IMO, the best way to handle this is with the delegate from .ReadAllConcurrentlyAsync. The question then becomes, why do you need two other channels to handle the split results?

electricessence commented 6 months ago

I'm also still fighting with the notion that if one of the channels is bounded, it will essentially stop it for both.

edmacdonald commented 6 months ago

Another way to approach this would be to add an overload of Filter that accepts a ChannelWriter for unmatched items. The caller would then have to create the channel, but could do so fully aware of the use case. Later in the flow, they could be brought back together with new Merge.

edmacdonald commented 6 months ago

Or, whatever the method is called, accept channel config params much like ToChannel does and out the reader.
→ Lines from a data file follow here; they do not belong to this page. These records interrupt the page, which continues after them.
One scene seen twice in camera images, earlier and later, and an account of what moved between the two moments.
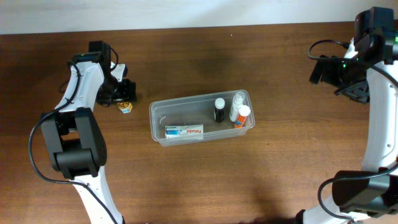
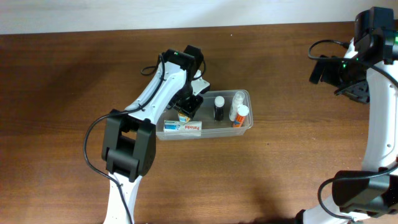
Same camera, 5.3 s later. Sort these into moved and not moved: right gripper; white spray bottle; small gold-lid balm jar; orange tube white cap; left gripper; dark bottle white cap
Moved: left gripper; small gold-lid balm jar
Not moved: right gripper; white spray bottle; orange tube white cap; dark bottle white cap
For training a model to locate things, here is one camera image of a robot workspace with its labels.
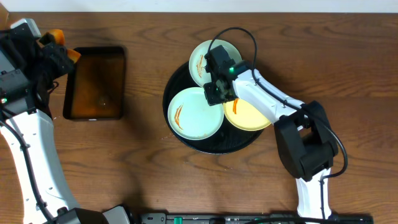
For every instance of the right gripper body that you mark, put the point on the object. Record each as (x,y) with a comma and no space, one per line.
(215,95)

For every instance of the black rectangular water tray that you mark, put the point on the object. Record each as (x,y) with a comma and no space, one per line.
(95,89)

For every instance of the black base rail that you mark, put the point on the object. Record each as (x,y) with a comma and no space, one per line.
(282,218)

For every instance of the green plate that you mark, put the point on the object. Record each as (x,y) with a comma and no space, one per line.
(191,117)
(197,60)

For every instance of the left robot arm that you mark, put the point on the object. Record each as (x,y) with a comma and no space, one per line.
(27,126)

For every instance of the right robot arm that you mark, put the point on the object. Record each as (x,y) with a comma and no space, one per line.
(305,144)

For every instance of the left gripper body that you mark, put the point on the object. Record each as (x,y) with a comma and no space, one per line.
(58,67)

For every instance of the orange green sponge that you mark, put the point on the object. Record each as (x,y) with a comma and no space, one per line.
(56,36)

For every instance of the yellow plate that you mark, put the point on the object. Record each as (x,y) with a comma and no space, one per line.
(244,116)

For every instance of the round black tray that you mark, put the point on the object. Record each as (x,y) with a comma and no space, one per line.
(227,139)

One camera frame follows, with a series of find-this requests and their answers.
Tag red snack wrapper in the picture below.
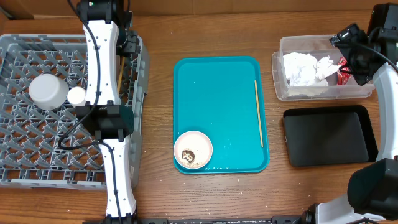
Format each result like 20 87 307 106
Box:
337 57 351 85

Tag small white tissue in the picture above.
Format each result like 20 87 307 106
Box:
315 56 340 80

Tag white napkin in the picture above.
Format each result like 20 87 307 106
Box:
283 52 328 86

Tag white plastic cup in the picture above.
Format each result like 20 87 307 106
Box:
67 86 86 108

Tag grey-white small bowl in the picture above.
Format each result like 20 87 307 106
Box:
29 73 69 110

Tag pink bowl with food scraps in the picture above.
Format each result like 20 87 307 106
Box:
174 131 213 170

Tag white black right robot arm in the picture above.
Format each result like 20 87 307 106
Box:
295 3 397 224

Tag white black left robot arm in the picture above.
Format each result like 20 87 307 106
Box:
76 1 136 223

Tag clear plastic waste bin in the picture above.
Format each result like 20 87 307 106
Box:
272 35 375 101

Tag grey plastic dishwasher rack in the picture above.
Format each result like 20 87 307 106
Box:
0 33 151 190

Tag black rectangular tray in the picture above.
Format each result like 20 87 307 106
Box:
283 105 378 167

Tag teal plastic serving tray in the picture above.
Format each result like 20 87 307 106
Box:
173 56 270 175

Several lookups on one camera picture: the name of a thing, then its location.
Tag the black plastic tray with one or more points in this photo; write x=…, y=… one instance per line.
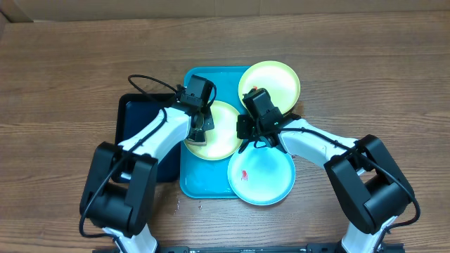
x=136, y=111

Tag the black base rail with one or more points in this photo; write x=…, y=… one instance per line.
x=310, y=248

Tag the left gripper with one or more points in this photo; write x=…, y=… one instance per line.
x=209, y=121

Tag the cardboard backdrop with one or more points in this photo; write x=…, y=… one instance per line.
x=76, y=10

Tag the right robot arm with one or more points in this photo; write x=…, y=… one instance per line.
x=372, y=191

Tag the dark green sponge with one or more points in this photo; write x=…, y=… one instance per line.
x=196, y=138

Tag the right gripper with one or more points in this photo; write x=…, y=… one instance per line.
x=242, y=127

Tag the green plate with stain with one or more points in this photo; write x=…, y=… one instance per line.
x=222, y=140

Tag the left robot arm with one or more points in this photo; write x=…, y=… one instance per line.
x=120, y=186

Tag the teal plastic serving tray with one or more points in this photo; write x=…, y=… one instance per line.
x=208, y=179

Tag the light blue plate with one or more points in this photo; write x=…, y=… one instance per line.
x=261, y=176

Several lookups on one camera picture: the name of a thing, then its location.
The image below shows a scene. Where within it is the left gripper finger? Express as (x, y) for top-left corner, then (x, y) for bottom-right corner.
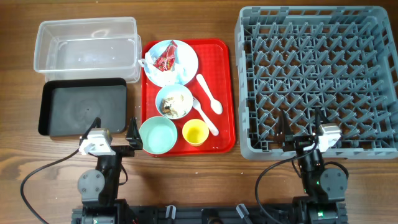
(81, 117), (101, 139)
(126, 117), (143, 149)

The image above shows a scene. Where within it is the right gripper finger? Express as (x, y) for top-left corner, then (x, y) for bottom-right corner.
(276, 110), (294, 140)
(314, 107), (330, 135)

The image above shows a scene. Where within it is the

electricessence commented 6 months ago

Another way to approach this would be to add an overload of Filter that accepts a ChannelWriter for unmatched items.

Yeah, I've been thinking about that, but again, I don't want to code anything that would potentially demonstrate unexpected behavior. The .ToChannel overloads do seem to fit the bill, but they only have to deal with one channel.

When you "split" you are dealing with two channels where one can back up the other and then you're wondering what happened. You can't properly split using just a reader (like .Filter does now) as there can be a race condition for when the source channel completes it may cause a channel closed exception.

So the best strategy is still to use .ReadAll or something like it with two new channels, and let the source channel drain completely before closing the downstream channels.

Let's consider this adaption:

Almost exactly as you have it now, but let's say the channels are configurable and they have bounds of 100. As long as they are not left alone and something is consuming them both, then if one gets backed up, the other can re-commence consumption. So I'm starting to think the bounds issue is not that big of a deal, as long as you don't neglect one of them.

Gonna tinker a bit with it now.

electricessence commented 6 months ago

Here's what I landed on. Thank you for sticking with me and being patient. I like where this ended up, and I can definitely see the usefulness. I adjusted the method signatures to be more like the lib while attempting to be very careful to expose the ChannelOptions as these scenarios can get a bit tricky.

.PipeFilter and .PipeFilterAsync are what I decided because the term "Pipe" indicates transferring items to another channel. Quite often meaning 'creating a new channel' to get the job done. In this case, we are creating two channels.

https://github.com/Open-NET-Libraries/Open.ChannelExtensions/pull/39/files

https://www.nuget.org/packages/Open.ChannelExtensions/8.3.0

Closing this PR, but feel free to continue to comment. :)

edmacdonald commented 6 months ago

Thank you so much for this. I'm glad you were able to find a way to avoid creating another channel externally. Last night I was fiddling with this trying to take inspiration from ToChannel, Filter and PipeTo (between them they seemed to have all the bits), but I wasn't able to get it to run to completion. You made my day.

electricessence commented 6 months ago

Yeah, it can be tricky to make sure you don't create a deadlock. If you can share your code, I can take a look.

edmacdonald commented 6 months ago

Thanks, I appreciate the offer, but I ditched it and switched gears to incorporate PipeFilter/Merge into our batch processes. Should have it in production tomorrow. Thanks again, this is an awesome library.

electricessence commented 6 months ago

Love to hear that you're switching. :) I think the big improvement you'll see is the "merging" reader. You won't need more channels created. :) Just remember that you'll definitely want to migrate to channels that are "bound" but you'll also want to stress test where you might encounter deadlocks.